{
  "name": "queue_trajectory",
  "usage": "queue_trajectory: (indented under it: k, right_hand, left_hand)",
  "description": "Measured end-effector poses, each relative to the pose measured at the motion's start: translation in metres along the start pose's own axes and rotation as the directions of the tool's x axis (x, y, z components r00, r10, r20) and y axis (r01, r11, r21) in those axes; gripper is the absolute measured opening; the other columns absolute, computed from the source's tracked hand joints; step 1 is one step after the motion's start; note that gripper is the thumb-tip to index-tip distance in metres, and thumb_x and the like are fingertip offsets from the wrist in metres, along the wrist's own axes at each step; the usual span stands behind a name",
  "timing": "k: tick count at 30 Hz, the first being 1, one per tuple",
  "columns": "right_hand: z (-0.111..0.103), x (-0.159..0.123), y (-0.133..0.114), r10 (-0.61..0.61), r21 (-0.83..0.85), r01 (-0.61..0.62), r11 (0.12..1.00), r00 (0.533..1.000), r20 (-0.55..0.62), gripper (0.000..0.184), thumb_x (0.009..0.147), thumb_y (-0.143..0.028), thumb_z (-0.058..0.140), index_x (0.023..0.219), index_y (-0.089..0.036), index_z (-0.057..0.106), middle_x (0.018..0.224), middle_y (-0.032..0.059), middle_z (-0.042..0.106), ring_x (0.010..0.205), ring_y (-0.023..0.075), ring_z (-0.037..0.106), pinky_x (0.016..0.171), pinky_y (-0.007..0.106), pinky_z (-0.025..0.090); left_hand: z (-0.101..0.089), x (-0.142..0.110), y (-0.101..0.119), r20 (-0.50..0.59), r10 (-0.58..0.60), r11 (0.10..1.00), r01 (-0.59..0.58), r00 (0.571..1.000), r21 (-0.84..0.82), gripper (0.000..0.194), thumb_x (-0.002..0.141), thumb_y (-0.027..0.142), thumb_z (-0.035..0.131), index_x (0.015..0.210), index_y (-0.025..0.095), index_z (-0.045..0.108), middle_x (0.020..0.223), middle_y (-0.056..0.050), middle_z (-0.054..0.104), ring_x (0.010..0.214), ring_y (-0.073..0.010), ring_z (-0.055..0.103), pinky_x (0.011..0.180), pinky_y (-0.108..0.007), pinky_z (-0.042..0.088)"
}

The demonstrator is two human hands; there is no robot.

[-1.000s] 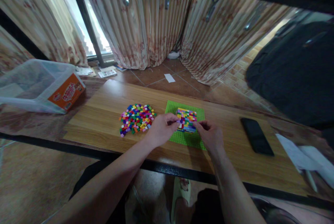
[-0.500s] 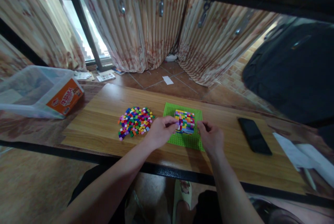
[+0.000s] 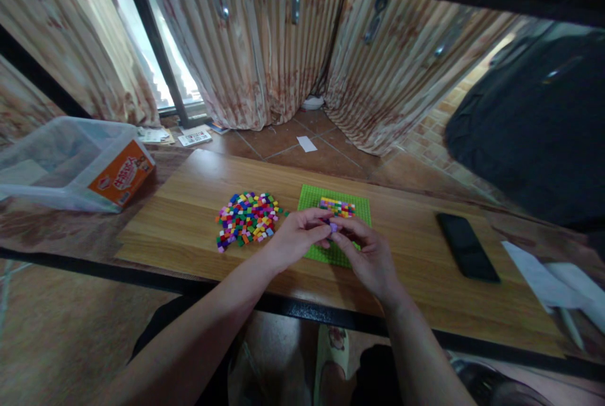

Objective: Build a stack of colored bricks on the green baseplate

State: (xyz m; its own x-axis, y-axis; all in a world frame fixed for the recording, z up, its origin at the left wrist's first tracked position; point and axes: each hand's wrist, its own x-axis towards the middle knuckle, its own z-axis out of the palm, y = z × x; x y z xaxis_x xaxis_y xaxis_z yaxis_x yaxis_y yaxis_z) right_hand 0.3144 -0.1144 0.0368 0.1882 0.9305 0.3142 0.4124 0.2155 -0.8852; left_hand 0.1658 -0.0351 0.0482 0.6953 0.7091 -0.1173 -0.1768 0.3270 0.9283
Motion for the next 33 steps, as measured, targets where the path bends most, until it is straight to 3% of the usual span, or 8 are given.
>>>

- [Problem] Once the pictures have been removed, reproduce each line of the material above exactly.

- [Task response]
{
  "name": "queue_trajectory",
  "usage": "queue_trajectory: (indented under it: k, right_hand, left_hand)",
  "description": "Measured end-effector poses, each relative to the pose measured at the motion's start: translation in metres along the start pose's own axes and rotation as the directions of the tool's x axis (x, y, z components r00, r10, r20) and y axis (r01, r11, r21) in those axes; gripper is the absolute measured opening; the other columns absolute, computed from the source's tracked hand joints; step 1 is one step after the motion's start; note that gripper is the thumb-tip to index-tip distance in metres, and thumb_x and the like are fingertip offsets from the wrist in metres, along the wrist's own axes at each step; the usual span stands behind a name",
  "timing": "k: tick count at 30 Hz, the first being 1, one per tuple",
  "columns": "right_hand: z (-0.111..0.103), x (-0.159..0.123), y (-0.133..0.114), r10 (-0.61..0.61), r21 (-0.83..0.85), r01 (-0.61..0.62), r11 (0.12..1.00), r00 (0.533..1.000), r20 (-0.55..0.62), gripper (0.000..0.184), thumb_x (0.009..0.147), thumb_y (-0.143..0.028), thumb_z (-0.058..0.140), index_x (0.023..0.219), index_y (-0.089..0.036), index_z (-0.057..0.106), middle_x (0.018..0.224), middle_y (-0.032..0.059), middle_z (-0.042..0.106), ring_x (0.010..0.205), ring_y (-0.023..0.075), ring_z (-0.037..0.106), pinky_x (0.016..0.171), pinky_y (-0.007..0.106), pinky_z (-0.025..0.090); left_hand: z (-0.101..0.089), x (-0.142..0.110), y (-0.101..0.119), r20 (-0.50..0.59), r10 (-0.58..0.60), r11 (0.10..1.00), r01 (-0.59..0.58), r00 (0.571..1.000), r21 (-0.84..0.82), gripper (0.000..0.194), thumb_x (-0.002..0.141), thumb_y (-0.027..0.142), thumb_z (-0.035..0.131), index_x (0.015..0.210), index_y (-0.025..0.095), index_z (-0.045..0.108), middle_x (0.020..0.223), middle_y (-0.056..0.050), middle_z (-0.054..0.104), ring_x (0.010..0.214), ring_y (-0.073..0.010), ring_z (-0.055..0.103), pinky_x (0.011..0.180), pinky_y (-0.108..0.007), pinky_z (-0.042..0.088)"
}

The demonstrator is two human hands; there is no robot.

[-1.000s] 
[-0.500s] 
[+0.000s] 

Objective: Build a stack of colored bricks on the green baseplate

State: (xyz m; its own x-axis, y-axis; all in a world frame fixed for the recording, z up, its origin at the left wrist's first tracked position; point and axes: each hand's wrist, its own x-axis towards the middle knuckle, its own z-axis out of the palm, y = z × x; x y z xaxis_x xaxis_y xaxis_z yaxis_x yaxis_y yaxis_z) right_hand 0.3144 -0.1144 0.0368 0.1882 0.9305 0.3142 0.4124 0.2155 -0.8852; left_hand 0.1658 -0.0351 0.0482 0.6953 0.7091 -0.1173 -0.1768 0.3270 0.9283
Motion for the next 33 steps, as measured, targets where the path bends most, until it is straight to 3% of the usual span, or 8 are given.
>>>

Nothing more is needed to complete the output.